Schematic image of the anatomy of axillary artery, showing its three portions. (Reference: http://www.lookfordiagnosis.com/mesh_info.php?term=Art%C3%A9ria+Axilar&lang=3).

Traumatic pseudoaneurysm of the axillary artery in association with brachial plexus injury is extremely rare, having only being described in a few cases. The incidence of brachial plexus injury associated with axillary artery injury ranges from 27% to 44%.9, 12 This can be explained by the fact that the axillary artery and the brachial plexus course in the same fascial compartment, which facilitates compression of the plexus by bleeding, as well as hematoma directly compressing the nerve fibers.10, 11 Isolated brachial plexus neuropraxia due to glenohumeral dislocation may also occur; it usually has a good prognosis, and should be explored through electromyography in three to four months if there is no clinical improvement or signs of improvement. The most prevalent signs and symptoms of axillary artery pseudoaneurysm are absence of early radial and brachial pulse (especially before shoulder reduction), severe pain, edema, axillary mass, neurological deficit, and late hemoglobin or hematocrit decline.1, 7, 8, 9, 10 In 71% of the cases, patients present a detectable axillary mass, and 93% have no distal pulse. It is extremely difficult to diagnose vascular damage early due to the excellent collateral circulation of the upper limb.2, 9, 11 Bone erosion is a sign that indicates that the pseudoaneurysm has been present for a long time; it can be observed in the clavicle in association with the pseudoaneurysm cavity. In cases of suspected vascular damage, the imaging test of choice to confirm the diagnosis is Doppler ultrasound, but an MRI or an arteriography should also be performed to guide the surgical procedure. Surgery can be performed through the deltopectoral approach, with the arm in abduction,7, 12 or through the infraclavicular approach.1, 2, 10 Delaying surgical intervention for plexus decompression and correction of pseudoaneurysm may worsen the prognosis of neurological injury.7, 12 Patients may be followed-up at one, three, and six months after surgery; if there is no neurological improvement in three to four months, brachial plexus exploration is indicated.
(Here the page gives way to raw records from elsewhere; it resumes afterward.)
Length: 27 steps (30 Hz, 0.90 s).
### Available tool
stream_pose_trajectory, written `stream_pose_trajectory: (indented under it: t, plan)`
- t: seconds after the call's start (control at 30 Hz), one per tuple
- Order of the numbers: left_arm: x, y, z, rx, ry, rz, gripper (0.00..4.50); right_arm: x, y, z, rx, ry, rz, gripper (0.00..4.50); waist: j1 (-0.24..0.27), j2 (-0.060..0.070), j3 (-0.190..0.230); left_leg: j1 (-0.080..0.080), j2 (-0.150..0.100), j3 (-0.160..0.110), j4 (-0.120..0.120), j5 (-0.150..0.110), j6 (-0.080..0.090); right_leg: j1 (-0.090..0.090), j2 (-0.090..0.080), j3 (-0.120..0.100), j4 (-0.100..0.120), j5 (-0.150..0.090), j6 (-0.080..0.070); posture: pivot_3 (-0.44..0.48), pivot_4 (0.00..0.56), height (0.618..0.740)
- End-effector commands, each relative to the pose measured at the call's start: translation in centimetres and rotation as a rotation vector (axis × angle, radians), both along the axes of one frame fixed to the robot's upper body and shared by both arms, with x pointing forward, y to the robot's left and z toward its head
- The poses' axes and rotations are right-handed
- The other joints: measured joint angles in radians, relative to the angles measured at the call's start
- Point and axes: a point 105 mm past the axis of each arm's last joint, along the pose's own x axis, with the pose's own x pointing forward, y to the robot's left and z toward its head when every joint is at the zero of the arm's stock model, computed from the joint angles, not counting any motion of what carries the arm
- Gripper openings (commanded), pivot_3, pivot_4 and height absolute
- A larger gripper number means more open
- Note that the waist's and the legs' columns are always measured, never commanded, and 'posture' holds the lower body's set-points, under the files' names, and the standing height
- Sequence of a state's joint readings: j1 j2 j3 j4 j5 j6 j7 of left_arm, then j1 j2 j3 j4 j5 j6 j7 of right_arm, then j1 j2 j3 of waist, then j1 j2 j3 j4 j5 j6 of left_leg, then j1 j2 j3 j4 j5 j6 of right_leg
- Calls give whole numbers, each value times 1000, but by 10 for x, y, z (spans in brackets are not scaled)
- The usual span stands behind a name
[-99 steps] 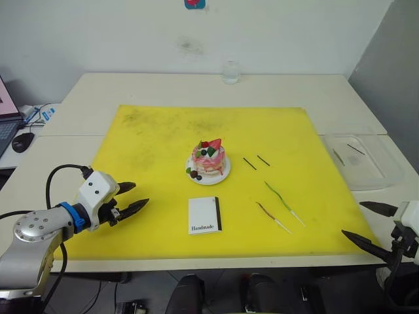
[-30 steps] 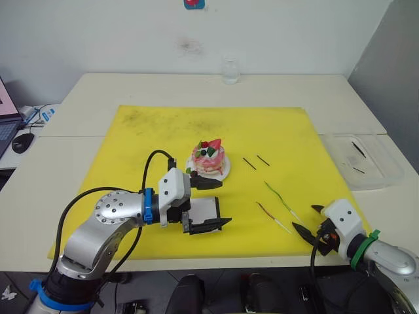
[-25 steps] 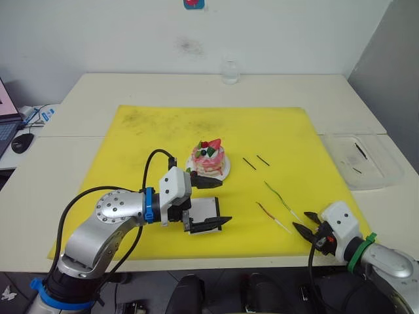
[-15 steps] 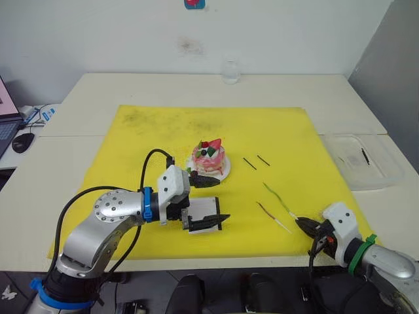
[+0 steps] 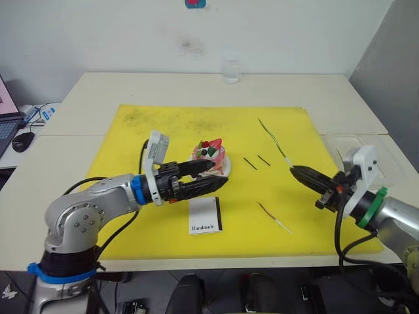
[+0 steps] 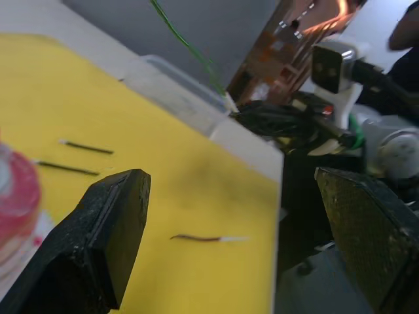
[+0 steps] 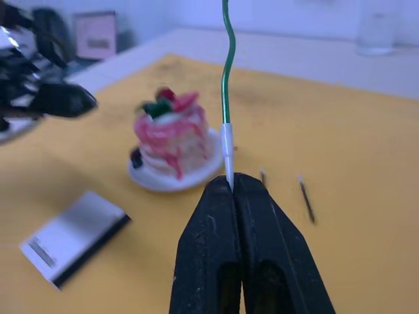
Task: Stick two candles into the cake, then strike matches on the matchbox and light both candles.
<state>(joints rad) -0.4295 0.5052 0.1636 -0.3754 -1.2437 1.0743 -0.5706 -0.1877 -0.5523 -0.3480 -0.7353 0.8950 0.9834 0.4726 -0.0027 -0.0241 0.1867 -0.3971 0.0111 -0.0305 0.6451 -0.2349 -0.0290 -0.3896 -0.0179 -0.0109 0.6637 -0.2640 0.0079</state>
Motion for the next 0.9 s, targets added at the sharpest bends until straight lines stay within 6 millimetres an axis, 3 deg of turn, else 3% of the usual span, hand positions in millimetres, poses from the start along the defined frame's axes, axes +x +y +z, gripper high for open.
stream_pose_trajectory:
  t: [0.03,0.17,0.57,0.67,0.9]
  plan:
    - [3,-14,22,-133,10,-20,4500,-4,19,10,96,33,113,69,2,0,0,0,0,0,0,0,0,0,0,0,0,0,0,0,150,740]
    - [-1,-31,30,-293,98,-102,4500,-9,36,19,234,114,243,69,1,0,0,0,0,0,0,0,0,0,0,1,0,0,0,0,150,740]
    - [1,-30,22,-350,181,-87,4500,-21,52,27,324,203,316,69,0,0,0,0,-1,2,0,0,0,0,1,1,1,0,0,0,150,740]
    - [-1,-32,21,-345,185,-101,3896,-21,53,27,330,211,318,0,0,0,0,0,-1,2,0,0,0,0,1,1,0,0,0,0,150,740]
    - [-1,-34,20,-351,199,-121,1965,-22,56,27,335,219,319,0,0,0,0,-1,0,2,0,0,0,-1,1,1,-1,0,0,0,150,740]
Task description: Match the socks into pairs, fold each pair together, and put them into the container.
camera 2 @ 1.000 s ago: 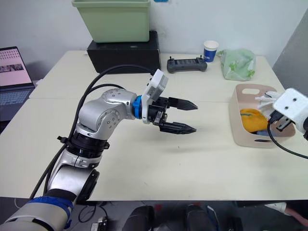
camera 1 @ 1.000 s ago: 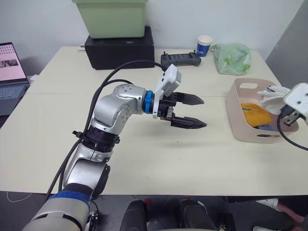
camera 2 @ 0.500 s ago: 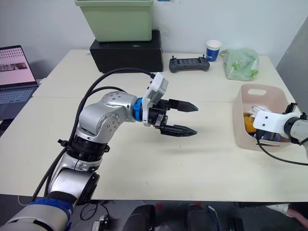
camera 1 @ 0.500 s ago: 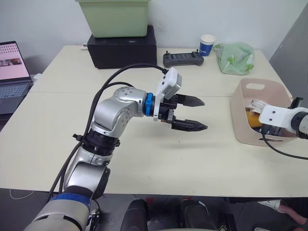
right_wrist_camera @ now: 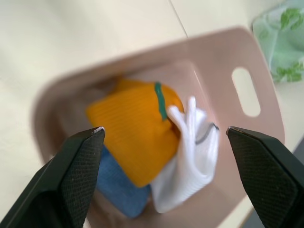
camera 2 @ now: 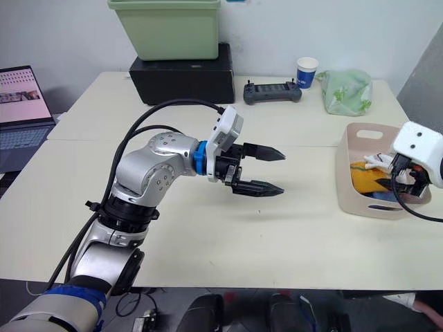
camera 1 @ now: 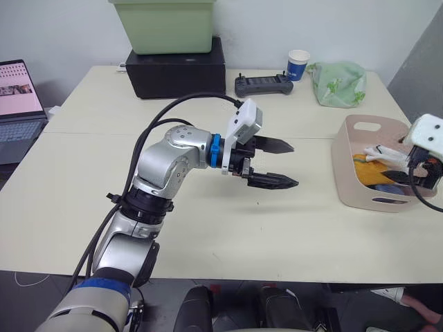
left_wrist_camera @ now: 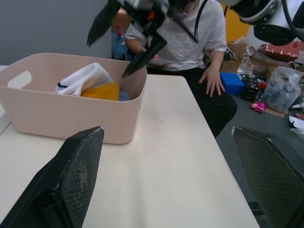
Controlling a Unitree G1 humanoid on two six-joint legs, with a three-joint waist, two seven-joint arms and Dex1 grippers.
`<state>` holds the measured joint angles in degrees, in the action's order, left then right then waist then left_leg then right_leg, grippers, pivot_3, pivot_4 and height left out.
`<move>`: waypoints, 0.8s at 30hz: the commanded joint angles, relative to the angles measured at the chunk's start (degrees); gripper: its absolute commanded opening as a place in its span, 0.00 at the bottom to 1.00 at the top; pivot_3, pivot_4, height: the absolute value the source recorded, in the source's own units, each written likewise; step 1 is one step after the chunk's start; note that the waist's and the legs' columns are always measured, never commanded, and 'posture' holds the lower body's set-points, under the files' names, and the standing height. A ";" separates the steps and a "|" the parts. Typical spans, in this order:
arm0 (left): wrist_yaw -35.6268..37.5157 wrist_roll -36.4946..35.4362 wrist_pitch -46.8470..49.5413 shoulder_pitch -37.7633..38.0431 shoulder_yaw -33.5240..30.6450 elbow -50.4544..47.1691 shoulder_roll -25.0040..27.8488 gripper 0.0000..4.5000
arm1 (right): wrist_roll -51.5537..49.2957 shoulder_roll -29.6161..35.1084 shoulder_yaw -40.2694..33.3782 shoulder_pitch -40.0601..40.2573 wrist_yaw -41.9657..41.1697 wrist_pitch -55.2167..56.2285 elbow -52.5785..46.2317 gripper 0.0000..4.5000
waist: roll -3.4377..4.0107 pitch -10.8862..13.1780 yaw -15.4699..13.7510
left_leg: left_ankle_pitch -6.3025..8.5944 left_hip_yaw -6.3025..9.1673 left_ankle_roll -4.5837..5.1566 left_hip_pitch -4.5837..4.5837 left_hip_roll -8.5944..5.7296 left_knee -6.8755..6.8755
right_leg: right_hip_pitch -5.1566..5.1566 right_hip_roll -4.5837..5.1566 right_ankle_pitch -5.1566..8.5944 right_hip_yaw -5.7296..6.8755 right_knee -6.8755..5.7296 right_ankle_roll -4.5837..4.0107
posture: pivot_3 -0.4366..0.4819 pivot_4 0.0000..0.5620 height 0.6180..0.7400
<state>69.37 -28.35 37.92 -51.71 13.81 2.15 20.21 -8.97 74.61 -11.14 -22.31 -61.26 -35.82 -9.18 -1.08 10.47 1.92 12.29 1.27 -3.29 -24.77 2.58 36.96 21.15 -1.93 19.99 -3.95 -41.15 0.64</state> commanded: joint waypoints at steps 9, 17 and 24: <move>-2.77 0.53 -1.34 4.35 -5.71 -3.29 6.12 1.00 | -0.38 -8.12 -5.49 -3.76 10.56 4.41 -1.93 0.99 | 0.02 0.00 0.20 | -0.03 0.01 -0.05 0.01 0.02 0.01 | 0.03 0.05 0.00 -0.03 -0.07 0.00 | 0.48 0.27 0.96; -9.30 7.06 -8.34 19.03 -14.69 -6.96 20.68 1.00 | -11.35 -25.50 -6.34 -1.84 20.25 -4.56 -21.96 0.99 | 0.08 0.00 0.51 | 0.00 0.23 0.00 0.04 0.20 -0.04 | 0.03 -0.02 0.00 0.21 -0.15 -0.02 | 0.48 0.27 0.96; -20.94 15.86 -25.32 41.28 -27.05 -5.33 23.44 1.00 | -1.78 -39.30 4.79 13.68 29.92 10.12 -25.60 0.99 | 0.04 0.01 -0.24 | 0.01 0.21 0.01 -0.03 0.15 -0.07 | 0.12 0.41 0.02 -0.04 0.00 0.02 | 0.48 0.27 0.96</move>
Glenohumeral dislocation is the most common joint dislocation and has low complication rates after its reduction; pseudoaneurysm of the axillary artery is an important complication, with the possibility of irreversible sequelae due to concomitant brachial plexus compression. To minimize the possibility of this type of complication going unnoticed, the patient's radial and brachial pulse should be palpated before and after the reduction of the glenohumeral joint; in case of alteration, investigation for arterial injury should be conducted using non-invasive imaging examinations such as Doppler ultrasound of the upper limb. No way to avoid the formation of vascular injury during closed reduction of the dislocation have been found; however, diagnosis should be early in order to minimize the complications from the compression that the pseudoaneurysm exerts on nearby structures.

Conflicts of interest

The authors declare no conflicts of interest.